### Supplied data

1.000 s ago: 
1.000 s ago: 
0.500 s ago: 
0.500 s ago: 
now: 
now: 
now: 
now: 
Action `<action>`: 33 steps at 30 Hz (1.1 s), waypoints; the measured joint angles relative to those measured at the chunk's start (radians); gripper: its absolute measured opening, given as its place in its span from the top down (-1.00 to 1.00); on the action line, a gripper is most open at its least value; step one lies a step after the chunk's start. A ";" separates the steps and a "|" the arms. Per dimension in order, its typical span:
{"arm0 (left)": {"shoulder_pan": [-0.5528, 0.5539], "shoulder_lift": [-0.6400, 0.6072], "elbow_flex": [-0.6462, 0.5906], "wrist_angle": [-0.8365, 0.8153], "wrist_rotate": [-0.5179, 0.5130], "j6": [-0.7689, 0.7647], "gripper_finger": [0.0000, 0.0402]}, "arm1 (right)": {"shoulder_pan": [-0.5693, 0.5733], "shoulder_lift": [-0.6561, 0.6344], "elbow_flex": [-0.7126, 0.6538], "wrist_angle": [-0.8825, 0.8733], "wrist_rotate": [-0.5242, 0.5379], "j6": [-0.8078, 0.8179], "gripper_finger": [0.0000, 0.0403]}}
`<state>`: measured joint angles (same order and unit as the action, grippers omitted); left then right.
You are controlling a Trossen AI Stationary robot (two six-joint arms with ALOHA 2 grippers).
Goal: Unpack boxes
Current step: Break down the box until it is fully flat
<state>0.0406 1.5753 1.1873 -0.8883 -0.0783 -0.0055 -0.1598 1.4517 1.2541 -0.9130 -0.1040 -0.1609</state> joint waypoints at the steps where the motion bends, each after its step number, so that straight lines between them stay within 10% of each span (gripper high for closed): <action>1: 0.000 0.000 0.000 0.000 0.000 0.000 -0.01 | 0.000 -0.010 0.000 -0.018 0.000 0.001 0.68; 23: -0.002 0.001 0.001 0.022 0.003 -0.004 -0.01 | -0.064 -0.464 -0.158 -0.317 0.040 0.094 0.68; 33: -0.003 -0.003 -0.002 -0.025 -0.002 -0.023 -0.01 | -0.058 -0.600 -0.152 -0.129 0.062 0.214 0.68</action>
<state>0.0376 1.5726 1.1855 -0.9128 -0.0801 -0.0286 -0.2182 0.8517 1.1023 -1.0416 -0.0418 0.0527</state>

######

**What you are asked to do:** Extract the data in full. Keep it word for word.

**Written solution:**
1.000 s ago: 
1.000 s ago: 
0.500 s ago: 
0.500 s ago: 
now: 
now: 
now: 
now: 
Action `<action>`: 33 steps at 30 Hz (1.1 s), waypoints; the measured joint angles relative to those measured at the chunk's start (radians); gripper: its absolute measured opening, given as its place in its span from the top down (-1.00 to 1.00); on the action line, a gripper is most open at its least value; step one lies a step after the chunk's start. A ";" separates the steps and a "|" the arms. Per dimension in order, its typical span:
{"arm0 (left)": {"shoulder_pan": [-0.5528, 0.5539], "shoulder_lift": [-0.6400, 0.6072], "elbow_flex": [-0.6462, 0.5906], "wrist_angle": [-0.8365, 0.8153], "wrist_rotate": [-0.5179, 0.5130], "j6": [-0.7689, 0.7647], "gripper_finger": [0.0000, 0.0402]}, "arm1 (right)": {"shoulder_pan": [-0.5693, 0.5733], "shoulder_lift": [-0.6561, 0.6344], "elbow_flex": [-0.7126, 0.6538], "wrist_angle": [-0.8825, 0.8733], "wrist_rotate": [-0.5242, 0.5379], "j6": [-0.8078, 0.8179], "gripper_finger": [0.0000, 0.0403]}}
`<state>`: measured joint angles (same order and unit as the action, grippers omitted); left then right.
You are controlling a Trossen AI Stationary robot (two six-joint arms with ALOHA 2 grippers).
Goal: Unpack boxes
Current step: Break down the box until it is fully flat
<state>0.0406 1.5753 1.1873 -0.8883 -0.0783 -0.0055 -0.1598 1.4517 1.2541 -0.9130 -0.1040 -0.1609</state> joint waypoints at the steps where the motion bends, each after its step number, so that straight lines between them stay within 10% of each span (gripper high for closed): <action>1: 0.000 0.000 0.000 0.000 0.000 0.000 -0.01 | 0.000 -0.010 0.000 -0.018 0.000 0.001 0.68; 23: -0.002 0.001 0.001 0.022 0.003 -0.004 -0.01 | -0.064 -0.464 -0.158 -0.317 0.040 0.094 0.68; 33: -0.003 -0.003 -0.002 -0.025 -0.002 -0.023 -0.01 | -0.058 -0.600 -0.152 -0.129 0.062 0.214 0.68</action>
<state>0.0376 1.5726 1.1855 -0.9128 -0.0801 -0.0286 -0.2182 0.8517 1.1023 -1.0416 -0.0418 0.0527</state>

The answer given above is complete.